As for my other remark, it was a bit confused -- sorry. From experience
I know that I can't get a resource from a file server using an http
protocol. That is, 
<a href="http://other_machine/directory/myfile.txt";>My file</a> 
won't work unless other_machine has an http service running. 

Likewise,
<a href="file://other_machine/directory/myfile.txt">My file</a>
won't work, at least not for a W3C compliant browser, because the file:
protocol is not supposed to allow access over a network. This is where I
think IE bends the rules.

I haven't tried either formulation lately though.

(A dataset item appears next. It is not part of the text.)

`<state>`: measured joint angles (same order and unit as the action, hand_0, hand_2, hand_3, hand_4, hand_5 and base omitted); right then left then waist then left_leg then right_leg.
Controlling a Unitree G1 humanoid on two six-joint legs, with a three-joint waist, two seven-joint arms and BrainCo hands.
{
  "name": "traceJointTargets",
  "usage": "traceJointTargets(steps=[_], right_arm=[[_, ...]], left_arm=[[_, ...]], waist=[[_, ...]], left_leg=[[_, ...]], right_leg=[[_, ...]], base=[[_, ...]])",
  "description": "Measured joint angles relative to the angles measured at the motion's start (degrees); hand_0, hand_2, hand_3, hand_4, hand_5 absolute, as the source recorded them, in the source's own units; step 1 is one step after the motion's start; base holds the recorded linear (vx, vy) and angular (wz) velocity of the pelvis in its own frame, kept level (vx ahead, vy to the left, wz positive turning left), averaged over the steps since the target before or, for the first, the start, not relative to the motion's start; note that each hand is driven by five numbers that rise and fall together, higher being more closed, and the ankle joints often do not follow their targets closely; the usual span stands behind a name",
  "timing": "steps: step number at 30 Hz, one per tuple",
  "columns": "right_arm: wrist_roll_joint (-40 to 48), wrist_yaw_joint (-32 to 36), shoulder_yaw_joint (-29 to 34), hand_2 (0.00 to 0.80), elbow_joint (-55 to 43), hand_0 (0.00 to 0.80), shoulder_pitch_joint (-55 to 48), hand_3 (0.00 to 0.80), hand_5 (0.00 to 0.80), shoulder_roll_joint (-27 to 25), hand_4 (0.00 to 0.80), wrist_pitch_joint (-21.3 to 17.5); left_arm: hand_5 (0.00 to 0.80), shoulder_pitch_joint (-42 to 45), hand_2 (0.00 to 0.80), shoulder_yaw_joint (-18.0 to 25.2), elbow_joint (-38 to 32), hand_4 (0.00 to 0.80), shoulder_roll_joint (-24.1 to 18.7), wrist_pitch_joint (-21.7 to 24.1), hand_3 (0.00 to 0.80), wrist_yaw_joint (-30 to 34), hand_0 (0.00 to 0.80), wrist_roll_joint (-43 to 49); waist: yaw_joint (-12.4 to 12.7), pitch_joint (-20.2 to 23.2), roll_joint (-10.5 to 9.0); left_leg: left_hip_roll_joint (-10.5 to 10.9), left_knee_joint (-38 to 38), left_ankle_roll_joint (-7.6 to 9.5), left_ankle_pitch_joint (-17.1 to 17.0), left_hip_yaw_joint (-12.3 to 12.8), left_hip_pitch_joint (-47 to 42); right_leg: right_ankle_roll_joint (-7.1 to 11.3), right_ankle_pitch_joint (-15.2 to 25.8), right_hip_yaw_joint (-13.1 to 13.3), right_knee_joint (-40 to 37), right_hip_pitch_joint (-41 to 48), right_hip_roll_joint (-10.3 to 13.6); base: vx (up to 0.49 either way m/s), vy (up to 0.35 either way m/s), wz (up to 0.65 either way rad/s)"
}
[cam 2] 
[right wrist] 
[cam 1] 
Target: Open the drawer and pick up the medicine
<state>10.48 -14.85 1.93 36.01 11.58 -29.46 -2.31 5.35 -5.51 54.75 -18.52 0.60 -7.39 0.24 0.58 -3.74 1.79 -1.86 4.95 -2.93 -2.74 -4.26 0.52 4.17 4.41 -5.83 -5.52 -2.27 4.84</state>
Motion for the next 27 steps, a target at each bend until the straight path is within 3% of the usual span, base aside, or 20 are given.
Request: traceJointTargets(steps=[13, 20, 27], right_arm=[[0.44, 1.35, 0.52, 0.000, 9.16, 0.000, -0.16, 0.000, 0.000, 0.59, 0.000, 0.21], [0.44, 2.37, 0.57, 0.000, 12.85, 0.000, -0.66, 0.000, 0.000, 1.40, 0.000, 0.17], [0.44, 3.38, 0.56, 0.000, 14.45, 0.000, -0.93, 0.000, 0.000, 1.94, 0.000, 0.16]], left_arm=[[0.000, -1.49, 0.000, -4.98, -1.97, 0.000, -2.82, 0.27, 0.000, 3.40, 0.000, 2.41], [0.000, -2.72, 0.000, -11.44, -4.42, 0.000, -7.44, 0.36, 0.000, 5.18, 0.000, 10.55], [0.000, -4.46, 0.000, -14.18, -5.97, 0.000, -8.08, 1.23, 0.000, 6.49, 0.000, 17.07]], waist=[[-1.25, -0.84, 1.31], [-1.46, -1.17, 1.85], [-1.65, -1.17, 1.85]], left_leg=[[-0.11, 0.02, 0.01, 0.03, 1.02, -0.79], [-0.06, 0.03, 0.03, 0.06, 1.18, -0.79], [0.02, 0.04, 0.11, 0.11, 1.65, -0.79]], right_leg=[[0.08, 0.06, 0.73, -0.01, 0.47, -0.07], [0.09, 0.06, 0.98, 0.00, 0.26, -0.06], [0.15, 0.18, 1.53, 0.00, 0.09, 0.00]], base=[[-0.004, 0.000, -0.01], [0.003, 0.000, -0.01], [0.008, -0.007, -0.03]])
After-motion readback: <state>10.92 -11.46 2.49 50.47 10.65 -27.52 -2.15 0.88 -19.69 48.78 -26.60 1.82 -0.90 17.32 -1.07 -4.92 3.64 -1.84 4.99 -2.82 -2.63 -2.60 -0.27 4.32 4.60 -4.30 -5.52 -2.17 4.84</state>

To answer your earlier question about the error message I was seeing, it
appears in the browser, and it reads (for example): 

"The requested URL /library/Documentation/Doc_home.html was not found on
this server."



-----Original Message-----
From: William A. Rowe, Jr. [mailto:wrowe@xxxxxxxxxxxxx] 
Sent: June 7, 2007 22:49
To: users@xxxxxxxxxxxxxxxx
Subject: Re:  Apache, Windows XP, and mapped drives

Jim Owens wrote:
> 
> "However, drive letters that are mapped from a service that is running
under the local System account are visible to all logon sessions."

WTH?  That's nonsense since MS strongly recommends against EVERY
granting
the LocalSystem account any network privileges at all.

> Microsoft also recommends using a UNC, but in my case this doesn't
work. The resources I'm mapping are on a file server, not an http
server, and when I request them directly from the file server using the
http protocol, I don't get them. Not in Firefox anyway -- I think IE
might bend the rules here.

Huh?

> Alias /myuncpath "//server1.example.com/folder1/folder2/youruncpath"
> 
> <Directory "//server1.example.com/folder1/folder2/youruncpath"

... doesn't refer to an http server!  server1.example.com, or simply
server1,
is the windows share machine, and folder1 is the share on server1.